Мне оставалось только лежать и орать.
Где-то за глазной повязкой, за пульсирующей болью, за осознанием того, что меня ждет нечто ужасное, я увидел Эми. Не бледную и рыдающую Эми, сидящую на усыпанном осколками ковре, хоть именно эта картинка мне вспомнилась. Не тот момент, когда она скептически фыркнула на мое последнее признание в любви или когда отчаянно пыталась разбить потолочный люк.
Я вспомнил момент нашего последнего свидания в кафе «Иерихон» семь лет назад. Мы сидели у окна и отогревались после долгой прогулки по зимнему лугу. Но друг на друга мы не смотрели, предпочитая прятать взгляды в скользкую серую жижу из снега и воды, которой покрыта вся улица.
– Это все не то, – повторяет она. – Уже все не так.
Я кивнул:
– Уже давно все не так.
– Ну и что теперь?
– Почему ты не можешь принять меня таким, какой я есть?
– Не издевайся, – резко обрывает она.
– И не думал, – отвечаю я.
– Хотя в этом-то все и дело. – Она сменила курс. – Понимаешь, ты мне нужен не такой, какой есть. И не был нужен все эти три года. И это просто невыносимо… Ты говоришь, что хочешь таких же отношений, какие были у твоих родителей, но ты даже не додумался спросить, чего хочу я. Ты давишь на меня, я так не могу.
– А чего ты хочешь? – спрашиваю я.
– Не твое дело, – кричит она. Потом смущенно оглядывается по сторонам. Кроме нас, в кафе никого нет, но она все-таки понижает голос: – Слушай, ты меня прости, конечно, но боюсь, так продолжаться больше не может.
У меня по спине пробежали мурашки, словно там стал нарастать мягкий панцирь.
– Спасибо, что предупредила, – только и сказал я.
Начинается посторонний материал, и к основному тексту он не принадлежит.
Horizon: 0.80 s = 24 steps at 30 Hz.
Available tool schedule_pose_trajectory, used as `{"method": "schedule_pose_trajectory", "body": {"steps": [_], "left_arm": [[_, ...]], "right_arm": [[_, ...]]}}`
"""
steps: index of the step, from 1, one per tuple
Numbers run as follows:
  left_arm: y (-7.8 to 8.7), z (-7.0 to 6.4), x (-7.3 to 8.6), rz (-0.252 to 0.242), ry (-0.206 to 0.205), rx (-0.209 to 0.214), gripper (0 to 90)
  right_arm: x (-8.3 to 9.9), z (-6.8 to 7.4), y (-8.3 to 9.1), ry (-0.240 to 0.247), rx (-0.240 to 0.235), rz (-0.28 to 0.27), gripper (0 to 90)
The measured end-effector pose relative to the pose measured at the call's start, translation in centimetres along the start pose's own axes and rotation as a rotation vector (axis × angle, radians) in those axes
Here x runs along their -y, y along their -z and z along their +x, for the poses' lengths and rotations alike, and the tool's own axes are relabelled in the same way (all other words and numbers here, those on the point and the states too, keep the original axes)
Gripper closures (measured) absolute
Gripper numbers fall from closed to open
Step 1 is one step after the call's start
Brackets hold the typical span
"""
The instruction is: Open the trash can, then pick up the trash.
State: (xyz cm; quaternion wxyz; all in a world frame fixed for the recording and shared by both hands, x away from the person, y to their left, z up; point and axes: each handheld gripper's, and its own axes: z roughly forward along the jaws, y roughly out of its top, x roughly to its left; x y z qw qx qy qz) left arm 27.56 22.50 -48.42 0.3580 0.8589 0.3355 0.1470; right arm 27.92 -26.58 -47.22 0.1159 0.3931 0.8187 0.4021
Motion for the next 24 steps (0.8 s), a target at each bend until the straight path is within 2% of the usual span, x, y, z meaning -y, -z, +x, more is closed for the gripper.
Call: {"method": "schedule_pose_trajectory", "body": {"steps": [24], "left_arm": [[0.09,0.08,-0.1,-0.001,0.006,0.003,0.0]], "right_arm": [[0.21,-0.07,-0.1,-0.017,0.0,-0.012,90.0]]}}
– Мы просто уже не те, кем были раньше…
– Да пошла ты…
– Не глупи.
– Иди к черту.
– Да что ты о себе возомнил. – Она в бешенстве вскочила. – Слушай, ведь не я, в конце концов, виновата, что ты никак не почувствуешь себя свободней. Не могу же я, черт побери, тебя заставлять. А ты все обвиняешь меня.
Она подхватила со стола кошелек.
– Я слишком молода. Мне хочется столько всего перепробовать, получать удовольствие, пока оно возможно… А иначе я так и не узнаю, что пропустила. – Она склонилась, чтобы поцеловать меня в лоб. – Ну как ты не можешь этого понять?
* * *
Теперь-то я понимаю.
Но уже слишком поздно.
Вибрирующий, гудящий, изводящий страх напомнил о себе. Я понял, что меня заперли в багажнике машины и куда-то везут.
Приблизительно через час мы остановились. Когда я увидел, где мы очутились, все сошлось – действительно час. Шорох шин по гальке стал мягче, мы прокатили еще пару ярдов и остановились. Шум двигателя стал затихать, потом смолк. Вибрация и тряска прекратились. От этой промасленной тряпки кружилась голова. Сердце бешено колотилось.